COLUMBUS, Ohio — Three years ago this week, the entire world shifted because of COVID 19. The pivot everyone was forced to take continues to shape our future. Most visually is in downtown Columbus.
“Drive downtown and you'll see a ton of cranes,” says Amy Taylor, President of the Columbus Downtown Development Corporation. “I think there's nothing more important than saying that we are progressing. We are city of progress. And cranes represent that.”
Taylor wants people to know downtown Columbus is no longer the “ghost town” it once was when Ohio’s stay-at-home order forced nearly all of the city’s 89,000 downtown workers into a work-from-home office.
“I think it hit us so hard it allowed us to come back even stronger,” Taylor adds.
She listed the many ways downtown Columbus is thriving today post-pandemic: food truck Thursdays, concerts on the Scioto Mile, and the lunch bucks program to name a few.
But Taylor says the one major shift is how empty downtown high rises are reinventing themselves.
“We're seeing it across the country from Chicago and New York to Austin and Charlotte -how can we convert skyscrapers, those large scale offices that were built in the 70s and 80s, but may not have the workplace that today's employers and today's employees are looking for?,” Taylor asks.
“It's looking at how do we transform them into something that really contributes to a healthy downtown.”
That mission is underway at several Columbus skyscrapers such as the Fifth Third Center, the PNC building, and the Continental Center.
“The idea is that if you're a worker and you're coming into the office, you don't want to do just go into the office and sit in a cube alone,” says Marc Conte, Executive Director of the Capital Crossroads and Discovery Special Improvement Districts.
“You may as well be doing that at home,” he adds. Conte says the national trend of converting office spaces into more welcoming places of employment started before the COVID 19 pandemic.
The historic Fifth Third Center is reinvesting money into the 23-story building at the corner of State and High Streets with hotel-like amenities when you walk to a penthouse lounge with views as far as you can see. The building will also have a workout facility and a golf simulator for office workers.
“If you're going to come into the office, they want to have spaces where you can interact with your other co-workers collaborate and have creativity,’ Conte adds.
Other major developers like The Bernstein Companies (TBCO) say buildings that went dark during COVID 19 are an opportunity to bring new life into downtowns.

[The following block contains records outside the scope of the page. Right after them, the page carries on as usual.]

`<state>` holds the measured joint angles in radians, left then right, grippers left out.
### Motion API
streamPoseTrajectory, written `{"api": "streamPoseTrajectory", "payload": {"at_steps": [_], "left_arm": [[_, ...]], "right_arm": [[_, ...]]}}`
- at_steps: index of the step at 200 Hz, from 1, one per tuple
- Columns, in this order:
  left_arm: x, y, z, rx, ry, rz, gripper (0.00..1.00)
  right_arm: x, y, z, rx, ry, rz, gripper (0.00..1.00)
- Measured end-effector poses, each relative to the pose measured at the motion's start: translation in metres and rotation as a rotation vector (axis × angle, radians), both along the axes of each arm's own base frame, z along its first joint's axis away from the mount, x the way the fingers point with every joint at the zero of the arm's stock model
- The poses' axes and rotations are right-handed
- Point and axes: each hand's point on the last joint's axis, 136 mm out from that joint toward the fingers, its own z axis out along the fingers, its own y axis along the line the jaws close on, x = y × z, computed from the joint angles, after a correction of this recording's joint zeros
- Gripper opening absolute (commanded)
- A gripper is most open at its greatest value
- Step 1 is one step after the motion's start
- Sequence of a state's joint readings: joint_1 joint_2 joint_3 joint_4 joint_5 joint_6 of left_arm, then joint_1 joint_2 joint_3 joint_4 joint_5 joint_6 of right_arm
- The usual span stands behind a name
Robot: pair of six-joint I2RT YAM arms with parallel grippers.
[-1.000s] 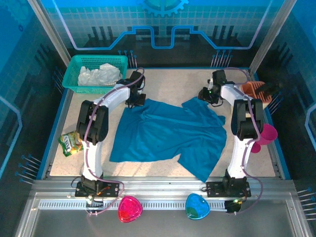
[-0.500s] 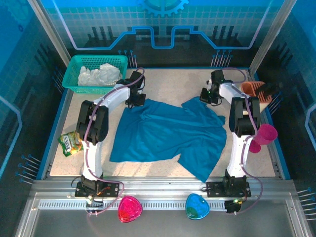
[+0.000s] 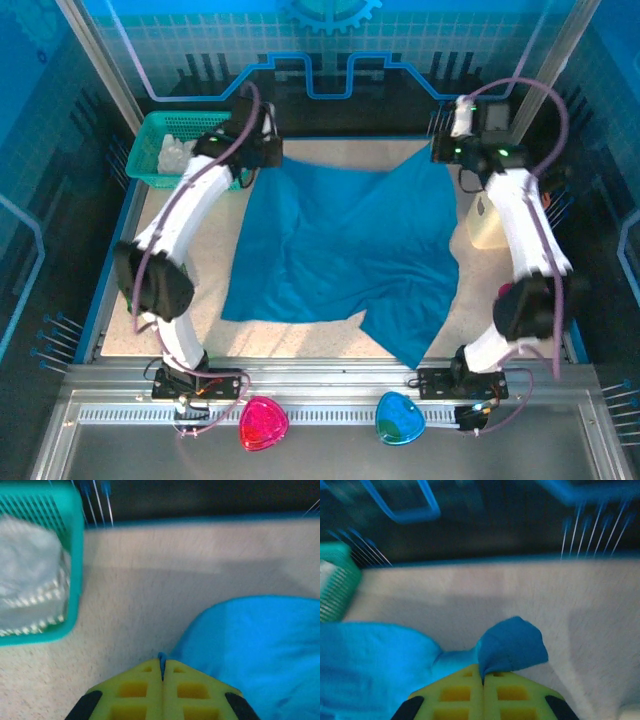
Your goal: Fold and stack the t-shirts
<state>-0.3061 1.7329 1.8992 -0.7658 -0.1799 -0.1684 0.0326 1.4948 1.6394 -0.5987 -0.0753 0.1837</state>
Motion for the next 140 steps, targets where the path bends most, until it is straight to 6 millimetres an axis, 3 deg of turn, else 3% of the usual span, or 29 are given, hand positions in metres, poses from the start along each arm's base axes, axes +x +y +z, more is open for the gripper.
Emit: {"api": "streamPoseTrajectory", "payload": {"at_steps": [24,50,78,105,124,140], "left_arm": [[-0.051,0.016,0.103,-0.083,-0.212,0.010,0.02],[-0.121,0.038,0.175,-0.158,-0.379,0.018,0.02],[-0.197,0.063,0.217,-0.214,-0.513,0.025,0.03],[-0.261,0.087,0.244,-0.249,-0.627,0.047,0.03],[-0.294,0.101,0.263,-0.260,-0.699,0.061,0.05],[-0.310,0.108,0.280,-0.253,-0.753,0.068,0.06]], "right_arm": [[-0.081,-0.003,0.101,-0.092,-0.300,0.033,0.00],[-0.159,-0.006,0.164,-0.174,-0.524,0.050,0.00],[-0.229,-0.005,0.217,-0.219,-0.705,0.063,0.00],[-0.285,-0.006,0.271,-0.241,-0.861,0.054,0.00],[-0.319,-0.008,0.307,-0.256,-0.965,0.042,0.00],[-0.337,-0.009,0.331,-0.273,-1.034,0.030,0.00]]}}
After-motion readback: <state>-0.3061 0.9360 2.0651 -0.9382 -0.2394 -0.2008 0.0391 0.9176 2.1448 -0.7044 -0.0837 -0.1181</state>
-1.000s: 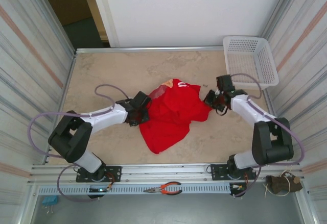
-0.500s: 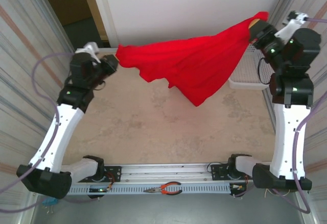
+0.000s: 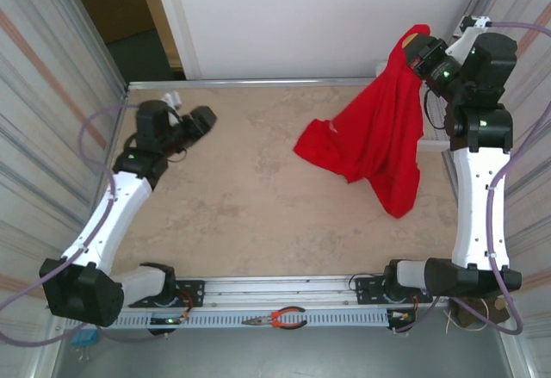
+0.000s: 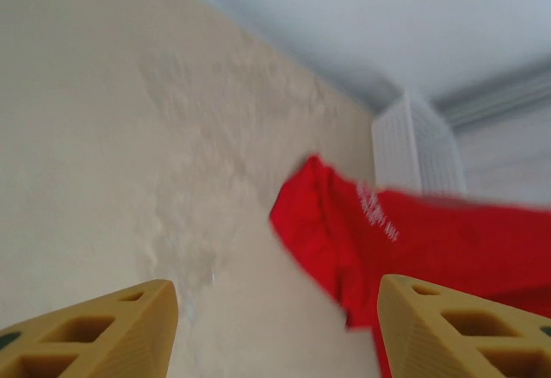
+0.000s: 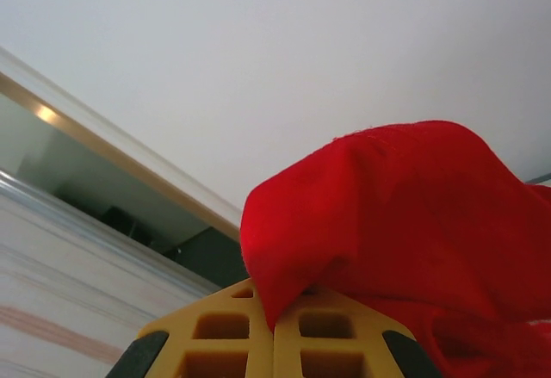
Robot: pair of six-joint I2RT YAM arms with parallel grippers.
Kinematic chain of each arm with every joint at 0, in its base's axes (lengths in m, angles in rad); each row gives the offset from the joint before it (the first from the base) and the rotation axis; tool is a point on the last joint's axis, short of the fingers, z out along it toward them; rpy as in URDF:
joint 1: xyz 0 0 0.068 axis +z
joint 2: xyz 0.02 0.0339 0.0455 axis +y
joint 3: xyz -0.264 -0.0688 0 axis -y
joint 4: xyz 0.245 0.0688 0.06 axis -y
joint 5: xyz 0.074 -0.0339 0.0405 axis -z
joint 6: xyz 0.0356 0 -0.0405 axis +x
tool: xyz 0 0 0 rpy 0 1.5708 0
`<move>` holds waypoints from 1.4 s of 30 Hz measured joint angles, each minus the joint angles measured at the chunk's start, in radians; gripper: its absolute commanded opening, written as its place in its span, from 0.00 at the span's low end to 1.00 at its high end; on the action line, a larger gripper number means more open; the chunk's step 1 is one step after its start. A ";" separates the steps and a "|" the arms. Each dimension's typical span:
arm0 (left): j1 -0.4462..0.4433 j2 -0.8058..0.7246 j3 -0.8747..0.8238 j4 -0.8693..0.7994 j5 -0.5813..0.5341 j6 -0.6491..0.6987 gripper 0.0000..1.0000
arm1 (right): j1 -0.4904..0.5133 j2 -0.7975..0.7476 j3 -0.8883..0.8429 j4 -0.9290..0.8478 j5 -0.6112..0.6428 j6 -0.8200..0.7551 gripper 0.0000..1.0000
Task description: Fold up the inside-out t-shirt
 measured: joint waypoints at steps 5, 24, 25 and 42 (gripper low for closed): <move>-0.220 0.169 -0.053 0.121 -0.043 -0.032 0.67 | 0.006 -0.010 -0.009 0.007 -0.021 0.000 0.00; -0.410 0.922 0.500 0.322 -0.004 -0.058 0.72 | 0.003 -0.060 0.067 0.006 -0.069 0.045 0.00; -0.411 0.943 0.511 0.331 0.003 -0.063 0.73 | 0.003 -0.060 0.085 0.007 -0.072 0.049 0.00; -0.401 1.031 0.548 0.586 0.052 -0.216 0.00 | -0.076 -0.049 0.176 0.015 -0.108 0.079 0.00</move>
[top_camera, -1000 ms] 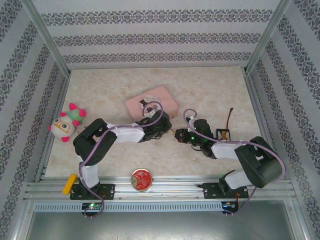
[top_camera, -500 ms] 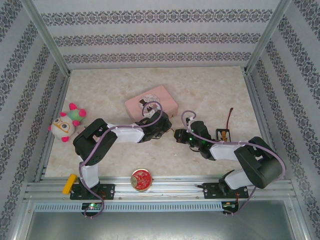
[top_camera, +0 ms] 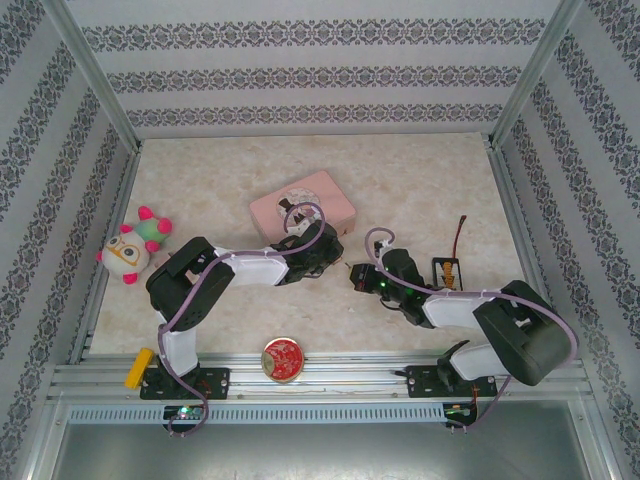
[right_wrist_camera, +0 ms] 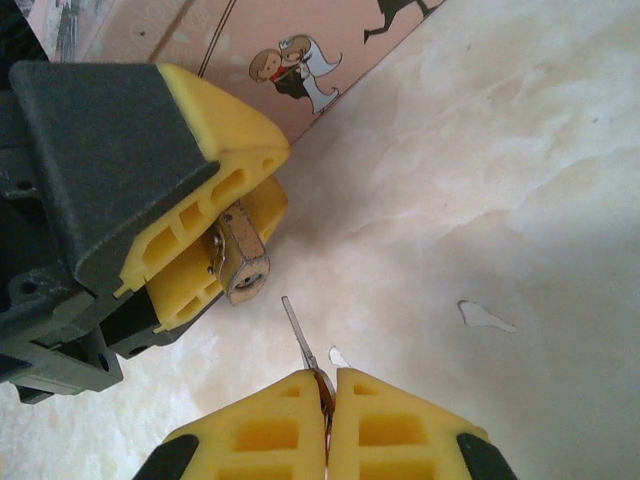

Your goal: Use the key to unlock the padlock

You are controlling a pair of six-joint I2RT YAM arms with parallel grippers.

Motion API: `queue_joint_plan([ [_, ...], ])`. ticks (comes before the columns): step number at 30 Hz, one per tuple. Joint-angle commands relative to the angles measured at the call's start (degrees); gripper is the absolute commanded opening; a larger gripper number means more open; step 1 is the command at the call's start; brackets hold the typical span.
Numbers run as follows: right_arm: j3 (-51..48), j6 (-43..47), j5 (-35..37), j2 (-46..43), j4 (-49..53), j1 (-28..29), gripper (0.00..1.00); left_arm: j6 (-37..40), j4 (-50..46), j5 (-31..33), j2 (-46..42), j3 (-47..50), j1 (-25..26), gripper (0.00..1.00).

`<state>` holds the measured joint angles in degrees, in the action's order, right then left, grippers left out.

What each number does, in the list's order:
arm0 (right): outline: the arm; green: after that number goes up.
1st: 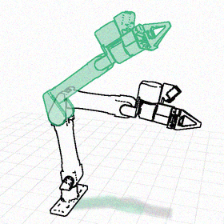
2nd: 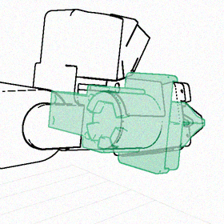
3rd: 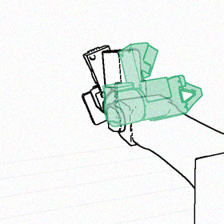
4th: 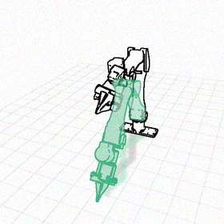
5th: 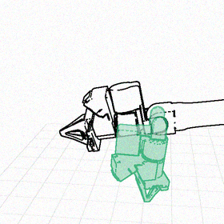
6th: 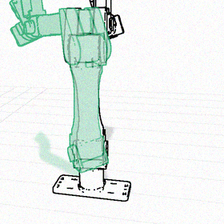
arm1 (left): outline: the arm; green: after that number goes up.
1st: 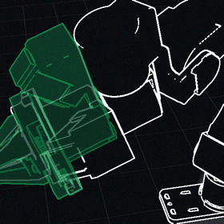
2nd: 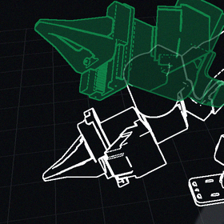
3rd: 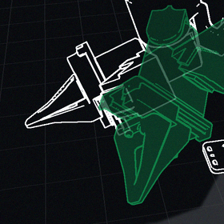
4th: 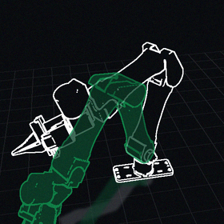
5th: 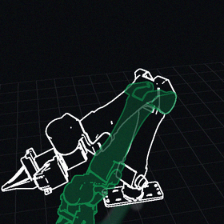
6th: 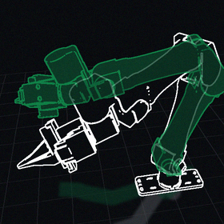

“This is going to be a really unique building that when you drive by, you can see it from miles away and say - that's my bedroom right there,” says Phil Aftuck, Director of Investments for TBCO which bought the historic Continental Center high rise in 2021.
Aftuck says the plan for the Continental is to convert the entire 25-story building into 330 apartments. But he also admits not all buildings have the “bones” to convert into new housing for downtown dwellers.
“There are a lot of office buildings out there that are really struggling,” Aftuck explains. “I don’t think we're in the 4th or 8th inning. I think we're probably very early in that game now and so unfortunately I think there'll be more.”
A recently release downtown Columbus strategic plan shows city leaders are hoping to reach 40,000 residents by 2040. Right now, there are 11,650 people who call downtown Columbus home.